Asked Sunday the difference between then and now, Edwards deadpanned: "We're making it through tech, aren't we?"
The big picture
Yet Edwards knew the question everyone really wanted answered Sunday is whether 2011 will be different than 2008 when it comes to the really big picture. He doesn't know the answer yet, of course, but he does like where his team seems to be headed.
"I guess the biggest difference between then and now from my perspective is that I feel like I have a better understanding of how the sport works," Edwards said. "I am more prepared to use these fast race cars and do a better job to try to win this championship.
"That's something Jack and I have talked a lot about over the years. There is definitely a process to becoming the best you can be at this level because all the guys are so savvy. I feel I am in a better position to get all the points we can and all the wins we can this year."
Sunday's win was especially sweet because Edwards thought he had the car to beat a week earlier in Phoenix, only to have Kyle Busch inadvertently wreck him and ruin his day. That came on the heels of finishing second to winner Trevor Bayne in the season-opening Daytona 500.
"This is the best start to a season that I have ever had and you know Daytona could have gone either way. There was a lot of luck involved in our good finish at Daytona," Edwards said. "Phoenix was a very strong performance from everyone, but we had bad luck there. I felt [Sunday in Vegas] we had a solid top-three car all day. Those are three different types of tracks with success on all three, so I am really excited about the season. This is a great start."
Roush tempered all the enthusiasm with a gentle reminder that it is so very early in the season. So please, don't start with the championship talk just yet, he pleaded -- even as he reluctantly admitted to the sweet possibilities of this season himself.

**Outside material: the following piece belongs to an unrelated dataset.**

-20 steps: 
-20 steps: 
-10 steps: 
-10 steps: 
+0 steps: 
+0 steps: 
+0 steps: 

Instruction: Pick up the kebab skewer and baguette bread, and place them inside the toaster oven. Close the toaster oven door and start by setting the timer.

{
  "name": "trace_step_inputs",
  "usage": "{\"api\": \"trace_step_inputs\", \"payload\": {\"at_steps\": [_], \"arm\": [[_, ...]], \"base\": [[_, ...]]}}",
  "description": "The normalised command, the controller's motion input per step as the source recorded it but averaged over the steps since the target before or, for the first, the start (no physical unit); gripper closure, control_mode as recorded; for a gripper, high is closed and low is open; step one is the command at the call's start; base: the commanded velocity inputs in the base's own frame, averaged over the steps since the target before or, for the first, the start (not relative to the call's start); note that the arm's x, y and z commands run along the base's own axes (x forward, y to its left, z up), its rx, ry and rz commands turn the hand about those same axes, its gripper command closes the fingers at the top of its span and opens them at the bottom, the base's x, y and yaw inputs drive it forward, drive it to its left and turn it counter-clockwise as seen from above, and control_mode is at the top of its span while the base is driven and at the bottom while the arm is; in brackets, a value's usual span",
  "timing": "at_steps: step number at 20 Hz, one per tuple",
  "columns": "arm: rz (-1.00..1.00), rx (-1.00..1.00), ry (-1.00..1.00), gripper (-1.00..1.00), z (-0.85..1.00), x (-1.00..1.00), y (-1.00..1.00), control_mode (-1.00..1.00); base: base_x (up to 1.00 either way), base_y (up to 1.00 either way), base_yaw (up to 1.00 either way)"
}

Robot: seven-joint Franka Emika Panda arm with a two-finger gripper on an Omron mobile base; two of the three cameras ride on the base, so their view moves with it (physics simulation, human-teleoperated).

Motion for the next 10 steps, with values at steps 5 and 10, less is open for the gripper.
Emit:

"It is way too early to be thinking championship," Roush said. "We can't make a misstep and keep our eye on the ball. We can't squander the opportunity we have now that we are running better than we did last year. It certainly feels more like 2008, even better."
In the meantime, the boss might want to warn Edwards, who celebrates each win (when he's not nursing a broken foot) with a backflip, to tone down the off-the-track antics. Then again, why start now? Edwards has always been an active, out-of-the-box type of guy away from the track and Roush always has had the same message about that aspect of his driver's life.
"Each time I've had some kind of injury, it was pretty much the same from Jack: 'If you're going to be dumb, you've got to be tough.' That's all he said. You don't get a lot of sympathy from Jack," Edwards said.
Which is why Edwards figured it was best to keep Roush in the dark about the jump off the top of the Stratosphere, a stunt aimed at drumming up publicity for last Sunday's race. "I don't think there were going to be any minor injuries if something went wrong with this one," Edwards joked.
Nothing did, and so far -- despite the hiccup a week earlier at Phoenix -- not much else has for the latest legitimate championship contender in the Cup Series.